Now, I know that Generational Lament is as American as any appropriate simile. My generation endured the "Beatle's Haircut" lament; indeed, the "hippie generation" was constant, teeth-grinding fodder for The Greatest Generation's scorn. Personally, I believe that it simply takes time for young people to learn how to work, to learn how to act. Nevertheless, today's Generational Lament, perhaps accentuated by the avalanche of technology that many of the older generation simply finds bewildering, is alive and well. The constant, considered, prevailing opinion being that young people today appear to feel entitled. Entitled to well-paying jobs despite inexperience, entitled to allowances without working for them, entitled to their own TV sets and cars, entitled to yearly world-flung vacations, entitled to wear their pants around their ankles while cooking in restaurants - Entitled. Of course Yours Truly's Generation has something to do with this, but let's not confuse the issue with facts.

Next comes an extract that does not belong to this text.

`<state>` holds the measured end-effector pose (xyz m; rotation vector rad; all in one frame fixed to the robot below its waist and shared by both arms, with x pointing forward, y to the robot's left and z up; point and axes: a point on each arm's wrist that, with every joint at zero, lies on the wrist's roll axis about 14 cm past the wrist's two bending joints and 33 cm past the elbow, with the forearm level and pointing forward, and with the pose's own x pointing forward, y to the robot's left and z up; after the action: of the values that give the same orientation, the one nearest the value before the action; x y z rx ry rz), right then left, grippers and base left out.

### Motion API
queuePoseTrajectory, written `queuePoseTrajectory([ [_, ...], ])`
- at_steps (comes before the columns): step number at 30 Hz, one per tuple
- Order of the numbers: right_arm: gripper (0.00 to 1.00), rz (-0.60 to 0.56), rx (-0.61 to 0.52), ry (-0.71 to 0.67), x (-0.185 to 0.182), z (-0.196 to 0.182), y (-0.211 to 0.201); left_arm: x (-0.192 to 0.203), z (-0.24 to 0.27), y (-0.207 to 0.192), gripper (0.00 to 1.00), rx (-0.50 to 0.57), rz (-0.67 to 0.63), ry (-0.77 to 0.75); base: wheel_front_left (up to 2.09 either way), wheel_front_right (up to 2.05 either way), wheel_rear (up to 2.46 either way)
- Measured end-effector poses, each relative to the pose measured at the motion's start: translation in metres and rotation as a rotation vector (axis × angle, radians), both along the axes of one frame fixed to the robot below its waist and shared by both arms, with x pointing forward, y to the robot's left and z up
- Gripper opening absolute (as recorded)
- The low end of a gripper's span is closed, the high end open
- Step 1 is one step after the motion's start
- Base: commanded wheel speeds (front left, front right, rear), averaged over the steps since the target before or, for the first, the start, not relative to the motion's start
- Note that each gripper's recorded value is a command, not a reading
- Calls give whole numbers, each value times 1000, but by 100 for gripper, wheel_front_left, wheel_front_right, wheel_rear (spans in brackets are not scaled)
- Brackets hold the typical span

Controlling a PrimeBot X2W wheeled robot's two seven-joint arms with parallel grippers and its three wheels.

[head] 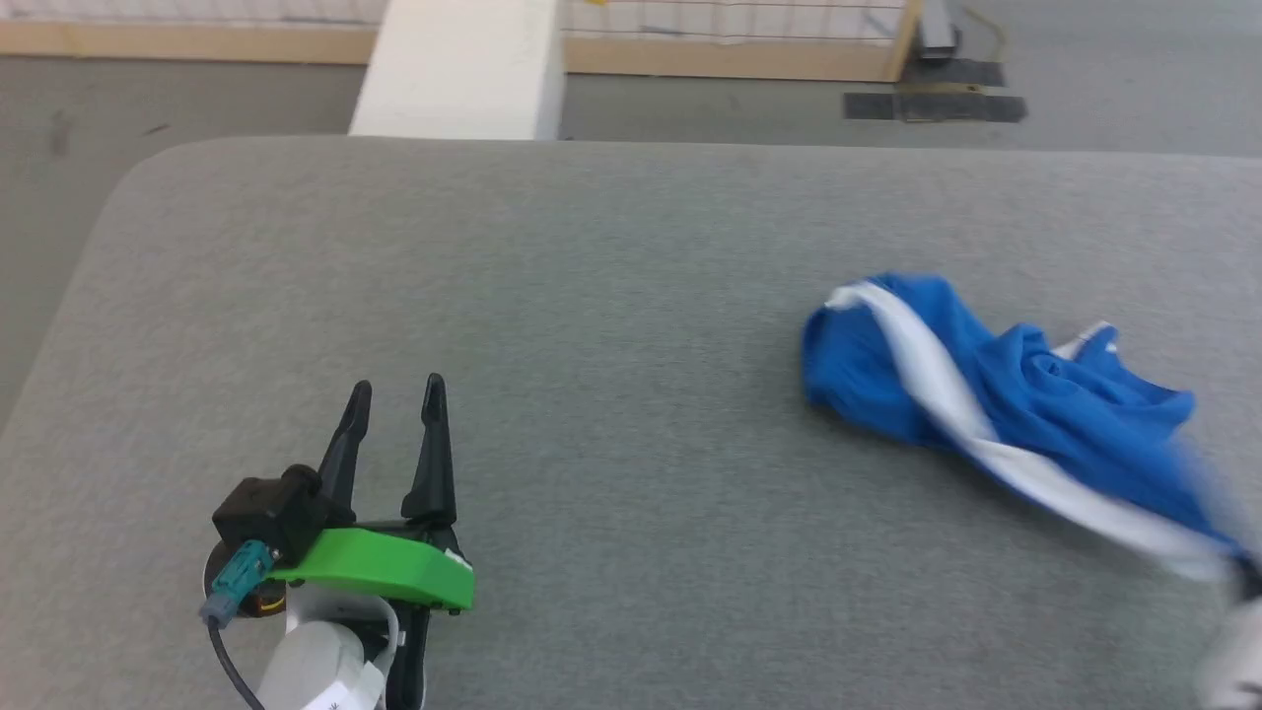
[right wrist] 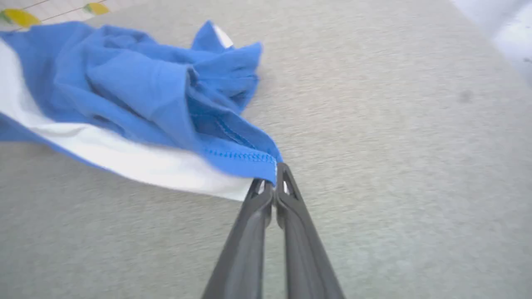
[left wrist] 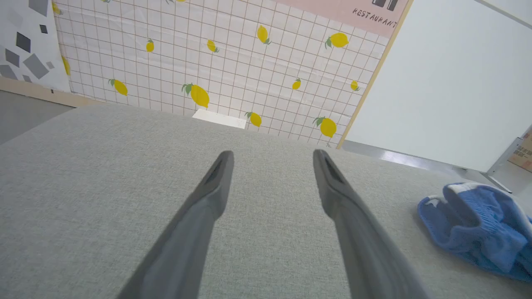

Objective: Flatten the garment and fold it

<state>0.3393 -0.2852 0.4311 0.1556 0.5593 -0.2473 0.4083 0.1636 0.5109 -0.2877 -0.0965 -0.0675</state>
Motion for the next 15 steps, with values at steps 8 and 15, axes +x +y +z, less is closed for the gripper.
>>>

Last week I visited Paul Kitchen in Ottawa, Ontario. Paul is a hockey historian, and in 1997, out of his own pocket, had paid $4000 for a beautiful stone pedestal and plaque comemmorating the site of Ottawa's first Stanley Cup win. I was present the day it was unveiled. Paul spoke at the dedication, but seemed somewhat reserved, I thought, and when I asked him about it, he told me, "Well, I buried my mother this morning. She was 100 years old." Last week we chatted, and almost as an afterthought he told me, "The monument was smashed by vandals two weeks ago. They stole the bronze plaque." I returned from Canada with Generational Lament graffitti crudely, but indelibly, spray-painted across my consciousness.
I followed the kid into the mens room of Charitys, a refueling stop on the access road in the ski resort of Killington, Vermont. The kid was maybe ten, twelve years old, local and rural, wearing overalls and a cowboy hat cocked on his head. He had a rigid demeanor, a workman-like body at even his tender age. We shortly stood side-by-side, both attempting to figure out the high tech paper towel dispensers before us. Peering about and seeing no handle, no paper to pull, we reacted in unison, realizing the machines must be motion activated. We began a pantomime waving, good-byeing, hand-shaking attempt at triggering the mechanisms, quickly irritated until finally, after simply too long, the kid found his motion sensor and paper rolled out the bottom.
The kid snatched the paper from the machine, quickly wiped his hands and flung the crumpled paper towel into the trash barrel. I finally figured out my dispenser. As paper rolled into my hands the kid turned, and with all the heft and authority of one five times his age and ten times his experience, jerked the door open and uttered with perfect Vermont disgust, "Damn this newfangled crap!"
All of which delighted me: there is hope for the future.